Corporate sukuks by UK organisations are expected in the coming few months following the recent launching of the first corporate sukuk out of United Kingdom by Gateshead-based International Innovative Technologies, or IIT.
A major GCC-based sukuk arranger, which is reportedly working on a corporate sukuk issuance for a UK healthcare company for the last year, hopes to launch the issuance in September. A London-based Islamic bank is also working on a sukuk issuance for a UK client which is near to being finalised. Tom Wilkinson, chairman of IIT, is confident that there is potential for other UK companies to access Islamic finance including sukuk as an alternative source of funding.
The sukuk issue was placed privately with Millennium Private Equity Ltd, leading private equity firm based in the Dubai International Financial Centre and regulated by the Dubai Financial Services Authority. The sukuk is essentially a convertible sukuk, whereby Millennium Private Equity Ltd can convert the sukuk into equity.

Crisis-hit Islamic funds set for recovery

he asset management side of Islamic finance, which has been at a virtual standstill in the $1 trillion industry, is set to break out of its rut as demand rises for investment products catering to Muslim laws.
There are signs that investment managers are slowly moving to tap demand for Islamic products. Qatar First Investment Bank and Gulfmena Alternative Investments last week unveiled plans for a sharia-compliant asset management firm.
Islamic investment products are commonly perceived to underperform conventional asset classes due to restrictions on investment avenues and the overall conservatism of portfolios. But the MSCI World Islamic Index has managed to outperform the conventional MSCI World Index over the last 13 quarters due to its focus on low-debt companies and non-financial stocks.
The global financial crisis added risk aversion to the mix, with institutions becoming shy about investing in new funds.

Hyperion Launches Islamic Equity Fund, Targets Mideast

Australian investment manager Hyperion Asset Management has launched an Islamic equity fund that will initially target Middle East investors seeking to benefit from Australia's economic growth potential.
Hyperion uses a proprietary process to manage a high-conviction portfolio made up of a limited set of stocks that meet strict selection criteria, for Shariah compliance and other business attributes, the company said in a statement.

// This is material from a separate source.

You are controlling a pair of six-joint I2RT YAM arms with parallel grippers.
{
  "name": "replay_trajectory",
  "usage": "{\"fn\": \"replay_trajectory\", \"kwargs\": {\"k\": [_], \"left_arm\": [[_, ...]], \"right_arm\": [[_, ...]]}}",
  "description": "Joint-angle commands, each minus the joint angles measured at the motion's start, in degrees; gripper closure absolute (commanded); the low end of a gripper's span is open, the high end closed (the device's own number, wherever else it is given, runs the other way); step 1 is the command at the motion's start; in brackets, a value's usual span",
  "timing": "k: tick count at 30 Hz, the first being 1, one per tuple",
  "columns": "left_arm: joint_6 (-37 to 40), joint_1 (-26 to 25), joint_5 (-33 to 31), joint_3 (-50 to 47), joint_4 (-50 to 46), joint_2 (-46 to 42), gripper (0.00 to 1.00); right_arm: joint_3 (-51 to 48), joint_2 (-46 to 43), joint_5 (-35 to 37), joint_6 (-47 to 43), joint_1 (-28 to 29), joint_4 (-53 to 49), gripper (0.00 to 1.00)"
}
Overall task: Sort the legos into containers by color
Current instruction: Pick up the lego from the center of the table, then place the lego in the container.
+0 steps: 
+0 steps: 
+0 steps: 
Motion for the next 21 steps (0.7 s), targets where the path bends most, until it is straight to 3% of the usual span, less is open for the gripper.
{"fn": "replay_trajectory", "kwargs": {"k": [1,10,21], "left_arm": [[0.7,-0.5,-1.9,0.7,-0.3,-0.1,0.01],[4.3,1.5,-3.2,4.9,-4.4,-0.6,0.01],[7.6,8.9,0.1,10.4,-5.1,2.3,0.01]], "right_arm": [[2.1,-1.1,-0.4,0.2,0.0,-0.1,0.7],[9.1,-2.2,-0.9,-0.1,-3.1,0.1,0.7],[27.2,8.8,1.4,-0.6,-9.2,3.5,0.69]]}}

Islamic banking growth to hit $2.7tr

Abu Dhabi Islamic banking is growing at a fast pace and its size globally is expected to reach $2.7 trillion (Dh9.9 trillion) by 2015. Abu Dhabi Islamic Bank announced the launch of its wealth management service that will cater to the needs of mass, affluent and high net worth customers.
Abu Dhabi Islamic Bank Wealth Management offers a range of investment solutions such as sukuk, equity, treasuries, commodities, mutual funds, real estate advisory, trust, private equity and other Sharia-compliant opportunities worldwide.

Source: 

http://www.zawya.com/story.cfm/sidGN_27092010_280943/Islamic%20Banking%20Growth%20To%20Hit%20$2.7%20Trillion

Sharia platform created

Allfunds Bank, the business-to-business fund platform, has launched an Islamic Services Unit to comply with Sharia principles. The company, jointly owned by the Santander and Intesa Sanpaolo groups, offers over 80 sharia-compliant funds from asset management firms based in Luxembourg, Ireland, the United Arab Emirates and Saudi Arabia.
The unit has a fatwa endorsed by the Sharia'h Board of Amanie Dubai, a specialist Islamic consultancy firm, making it the first sharia-compliant platform.
Allfunds said its clients would have direct access to the largest available range of Islamic funds and it would take further opportunities to expand the service, such as setting up a dedicated website for the sector.